If the ballot is passed, they will start with a 24-hour work stoppage and escalate their action the following week.

NURSES AND MIDWIVES will be asked to vote in the coming weeks on all-out strike action.

The Irish Nurses and Midwives Organisation (INMO) said today that it is aiming to resolve understaffing in the health service and claimed low wages have made it “impossible for the HSE to recruit and retain nurses and midwives to provide safe care”.

A recent government proposal on pay, which the union said would not have affected most nurses and midwives, were rejected by 94% of its members just last month. 

If the vote passes, nurses and midwives will stop work for 24 hours, providing only essential, life-preserving care and emergency response teams for theatres and emergency departments.

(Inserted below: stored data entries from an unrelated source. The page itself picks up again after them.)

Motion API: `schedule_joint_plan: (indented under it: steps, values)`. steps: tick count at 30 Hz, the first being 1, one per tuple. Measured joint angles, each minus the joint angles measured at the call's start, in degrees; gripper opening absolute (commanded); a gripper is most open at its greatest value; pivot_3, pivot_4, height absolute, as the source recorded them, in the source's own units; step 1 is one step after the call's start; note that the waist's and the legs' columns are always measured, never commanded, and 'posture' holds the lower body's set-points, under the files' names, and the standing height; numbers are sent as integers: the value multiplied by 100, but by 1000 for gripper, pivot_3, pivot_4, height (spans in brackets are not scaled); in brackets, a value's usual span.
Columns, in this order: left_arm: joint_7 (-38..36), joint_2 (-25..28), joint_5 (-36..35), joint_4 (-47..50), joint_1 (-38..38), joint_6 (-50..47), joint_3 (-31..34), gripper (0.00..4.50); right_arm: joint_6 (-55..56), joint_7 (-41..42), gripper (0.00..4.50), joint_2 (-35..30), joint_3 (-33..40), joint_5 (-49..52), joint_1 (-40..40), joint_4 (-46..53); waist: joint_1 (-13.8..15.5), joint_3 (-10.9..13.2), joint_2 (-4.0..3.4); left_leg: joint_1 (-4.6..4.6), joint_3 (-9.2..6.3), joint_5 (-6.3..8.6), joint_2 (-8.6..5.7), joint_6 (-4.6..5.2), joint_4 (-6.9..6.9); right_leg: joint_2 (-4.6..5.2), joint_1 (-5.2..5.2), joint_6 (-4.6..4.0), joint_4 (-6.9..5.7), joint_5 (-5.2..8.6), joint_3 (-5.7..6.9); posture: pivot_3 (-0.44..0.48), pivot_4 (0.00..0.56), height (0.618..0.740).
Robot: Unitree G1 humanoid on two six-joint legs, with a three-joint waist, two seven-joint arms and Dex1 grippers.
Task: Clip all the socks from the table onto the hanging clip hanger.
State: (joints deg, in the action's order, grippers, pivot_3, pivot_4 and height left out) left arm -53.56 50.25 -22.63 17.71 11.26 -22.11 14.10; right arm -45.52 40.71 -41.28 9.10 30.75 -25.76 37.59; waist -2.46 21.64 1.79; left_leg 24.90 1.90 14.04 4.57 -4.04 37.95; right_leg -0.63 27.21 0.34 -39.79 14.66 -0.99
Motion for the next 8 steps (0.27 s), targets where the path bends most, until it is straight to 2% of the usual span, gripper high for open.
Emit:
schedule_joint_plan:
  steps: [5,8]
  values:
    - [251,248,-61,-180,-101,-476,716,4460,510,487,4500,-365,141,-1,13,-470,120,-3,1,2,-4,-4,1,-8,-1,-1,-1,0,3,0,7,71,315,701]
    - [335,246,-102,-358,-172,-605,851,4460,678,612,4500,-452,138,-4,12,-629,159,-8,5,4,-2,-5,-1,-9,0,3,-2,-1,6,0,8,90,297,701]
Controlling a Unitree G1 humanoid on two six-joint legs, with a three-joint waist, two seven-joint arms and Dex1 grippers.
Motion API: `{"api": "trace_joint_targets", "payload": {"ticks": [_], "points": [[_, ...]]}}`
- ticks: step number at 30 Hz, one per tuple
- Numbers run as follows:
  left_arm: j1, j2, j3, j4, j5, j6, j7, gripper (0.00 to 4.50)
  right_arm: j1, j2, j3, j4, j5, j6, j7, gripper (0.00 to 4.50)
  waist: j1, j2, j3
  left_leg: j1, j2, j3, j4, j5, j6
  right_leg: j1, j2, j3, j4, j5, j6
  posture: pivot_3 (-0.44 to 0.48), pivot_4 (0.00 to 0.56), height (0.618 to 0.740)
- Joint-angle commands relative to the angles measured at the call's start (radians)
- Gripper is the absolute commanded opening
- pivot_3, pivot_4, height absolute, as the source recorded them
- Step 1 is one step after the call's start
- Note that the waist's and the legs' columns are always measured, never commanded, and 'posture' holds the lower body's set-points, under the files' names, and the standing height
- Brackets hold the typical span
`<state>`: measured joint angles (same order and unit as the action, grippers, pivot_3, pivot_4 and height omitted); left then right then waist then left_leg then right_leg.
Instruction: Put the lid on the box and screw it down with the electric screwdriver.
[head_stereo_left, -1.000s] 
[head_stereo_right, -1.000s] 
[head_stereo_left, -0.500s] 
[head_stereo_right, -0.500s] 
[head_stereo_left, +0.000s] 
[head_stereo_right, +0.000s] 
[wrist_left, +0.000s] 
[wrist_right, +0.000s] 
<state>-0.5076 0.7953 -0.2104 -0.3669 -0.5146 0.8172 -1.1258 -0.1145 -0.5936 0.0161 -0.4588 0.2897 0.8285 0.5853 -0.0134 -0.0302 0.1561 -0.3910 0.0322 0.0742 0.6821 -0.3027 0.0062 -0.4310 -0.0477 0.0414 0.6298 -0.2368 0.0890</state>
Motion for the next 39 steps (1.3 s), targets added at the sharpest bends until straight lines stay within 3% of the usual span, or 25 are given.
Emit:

“In unresolved, this could escalate to two 24-hour stoppages the next week,” the INMO said in a statement. The ballot will take place over the next four weeks, which could result in strikes at Irish hospitals in the run up to Christmas. 

The union pointed out that there are 2,600 fewer nurses working in the Irish public health service today than in 2007 and called for an “across-the-board pay rise” to deal with the problem.

“Although notified of the rejection on the 17th of October, health employers failed to meet the INMO before today’s Executive Council [meeting],” it said.

The organisation’s president Martin Harkin-Kelly said they had been “forced down this path” by the government’s failure to deal with “chronic under staffing”.

“Nurses and midwives are the lowest paid professionals in the health service, which is why the HSE is finding it impossible to recruit or retain. We cannot wait any longer. Patients deserve a properly staffed health service.”